There is always someone watching you on the internet. If you're a writer, that person might be your future agent, editor, or your future reader.  So, if you're on Twitter spreading vitriol because you're feeling cranky--it's 3 a.m. and you're still awake, it doesn't matter.  It's the middle of the night, right?  It's NOT 3 a.m. everywhere.  The internet is a 24 hour/7 days a week venue.  Even if you delete those Tweets, you haven't deleted them.  They can be found.  If nothing else, the Library of Congress has been nice enough to keep copies of all tweets.  If we've learned nothing else from celebrity scandals lately, you should know that anything you put out there can't be snatched back--even if you really, really want to.  The internet is forever.

This week there was an article in Publisher's Weekly that hit Twitter like a lit match in dry brush.  It was "supposedly" about two YA writers who were asked by an agent to remove a character who was gay.  The initial response from agents that I saw was complete and utter surprise because they'd never heard of such a thing.  Editors were the same way.  I read the article and just kept thinking of how many times I'd heard the opposite... of agents and editors requesting novels like that.  It felt wrong.  So, I just watched it go nuts all around me, and I felt somewhat bad for not participating, but I just kept thinking, "I don't think it's true.  I think they sensationalized a lie." Yesterday, it turned out not to be true.  While that hasn't spread quite as quickly... tomorrow it'll still be a lie. Next week, it'll still be a lie.  It'll forever be a lie on the internet, and several people who jumped on the pyre to rage with these poor, maligned authors now despise them for lying to everyone. The internet is forever, and mobs love to grab pitchforks.

I've been trying this week to get information off the internet about me.  It's not bad information, but it's information.  Most of you know how intensely I guard the privacy of my kids.  My kids' Autism makes them vulnerable, and my responsibility as a parent is to protect them.  I don't want my desire to have a public profile and to be on the internet to negatively impact them. I'm afraid to be on Facebook because I know people from our church or friends might not think anything of taking pictures of my kids and tagging them with their names. Do you have any idea how difficult it is to get something off the internet once it's there?  I already knew that, but it's been ground into my brain this week.  It's like letting go a bag of feathers in a windstorm and hoping to gather them all up.  One site takes it and passes it to the next and to the next and to the next. Anything you put on the internet can be passed on like an endless game of telephone.  It's a runaway train.  It's a raging river of information.  The best thing is to never put that information out there if you don't want it distributed.  The internet is forever, and it's often malignant, and what you write will spread.

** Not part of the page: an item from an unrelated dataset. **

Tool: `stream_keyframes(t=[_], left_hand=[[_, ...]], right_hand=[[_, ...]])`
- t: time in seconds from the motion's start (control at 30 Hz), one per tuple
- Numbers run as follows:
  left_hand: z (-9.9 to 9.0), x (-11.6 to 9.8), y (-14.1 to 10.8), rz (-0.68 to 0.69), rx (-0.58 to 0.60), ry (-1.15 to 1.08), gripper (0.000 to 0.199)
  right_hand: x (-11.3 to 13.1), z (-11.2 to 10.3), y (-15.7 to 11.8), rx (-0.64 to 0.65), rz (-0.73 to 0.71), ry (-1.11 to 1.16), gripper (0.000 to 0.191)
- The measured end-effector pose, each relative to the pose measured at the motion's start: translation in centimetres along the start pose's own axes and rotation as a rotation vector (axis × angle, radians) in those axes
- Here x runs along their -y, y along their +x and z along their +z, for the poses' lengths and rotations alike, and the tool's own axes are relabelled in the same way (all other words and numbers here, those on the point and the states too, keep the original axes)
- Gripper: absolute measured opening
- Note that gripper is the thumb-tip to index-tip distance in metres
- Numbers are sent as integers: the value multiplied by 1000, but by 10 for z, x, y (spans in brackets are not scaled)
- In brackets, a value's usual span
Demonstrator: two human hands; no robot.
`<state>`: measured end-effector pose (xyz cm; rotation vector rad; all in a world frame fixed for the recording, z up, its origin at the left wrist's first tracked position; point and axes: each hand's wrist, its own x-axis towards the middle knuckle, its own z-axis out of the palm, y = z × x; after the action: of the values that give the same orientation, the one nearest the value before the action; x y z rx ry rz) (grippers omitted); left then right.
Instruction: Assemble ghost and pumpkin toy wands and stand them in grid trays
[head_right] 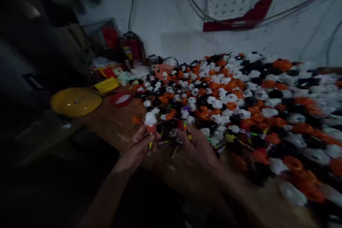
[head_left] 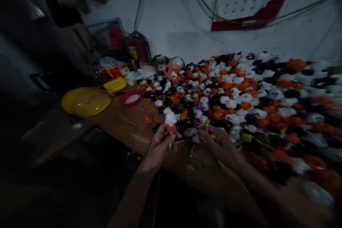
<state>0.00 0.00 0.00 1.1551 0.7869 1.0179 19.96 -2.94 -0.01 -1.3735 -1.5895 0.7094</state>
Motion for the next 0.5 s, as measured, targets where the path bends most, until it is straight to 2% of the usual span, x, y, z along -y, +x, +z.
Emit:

This week, my blog started giving malware warnings for a brief amount of time.  My blogroll followed other blogs who followed another blog who'd been attacked by hackers.  It trickled back through the blogs back to mine.  It was interesting to see that as broad as the internet is--there are groups that are not.  In the writing community, we're all connected if you're trying for an online presence.  If you think there isn't a chance that your blog or your tweet won't be seen by the person you're talking about, you're wrong. There is always that chance. I remember once upon a time I asked for advice on which YA books to buy based on whether they had profanity or sex in them.  At the time, I didn't know the authors but I'd seen the covers of the books and read the blurbs and been intrigued.  It was kind of a shock to see one of the authors had responded himself to tell me about the content in the book. Once upon a time, I was also discussing the content of the book Shiver on Twitter and Maggie Stiefvater jumped in to discuss it. The internet is big... but google can make it as small as a corner cafe.

We tend to feel a certain anonymity as we type away on our keyboards at wherever we are.  There's a disconnection when you can't see the results of your words on someone's face.  Sometimes we forget that words can hurt.  Sometimes we think no one is reading.  It doesn't matter if no one is reading it today, though.  It doesn't matter if no one is reading it tomorrow.  Yesterday, I stumbled across something someone posted in 1993 when the internet was still relatively new (in the capacity it exists today.)  Eighteen years ago, that person had that opinion.  I'm not sure if they still do today, but it doesn't matter... because the internet is forever.  Your words will eventually be read.  For better or for worse, they will be read.  Maybe they'll be read by the audience you'd intended and maybe not.  How would you feel either way?  It takes very little effort to be kind and to say nice things.  Sometimes it's hard to control your temper but some words are better left unsaid.  The officiator marrying my husband and I advised us to not say anything in anger that you'll wish you could take back because you won't be able to. Just like in real life, once you say something--it can't be unsaid.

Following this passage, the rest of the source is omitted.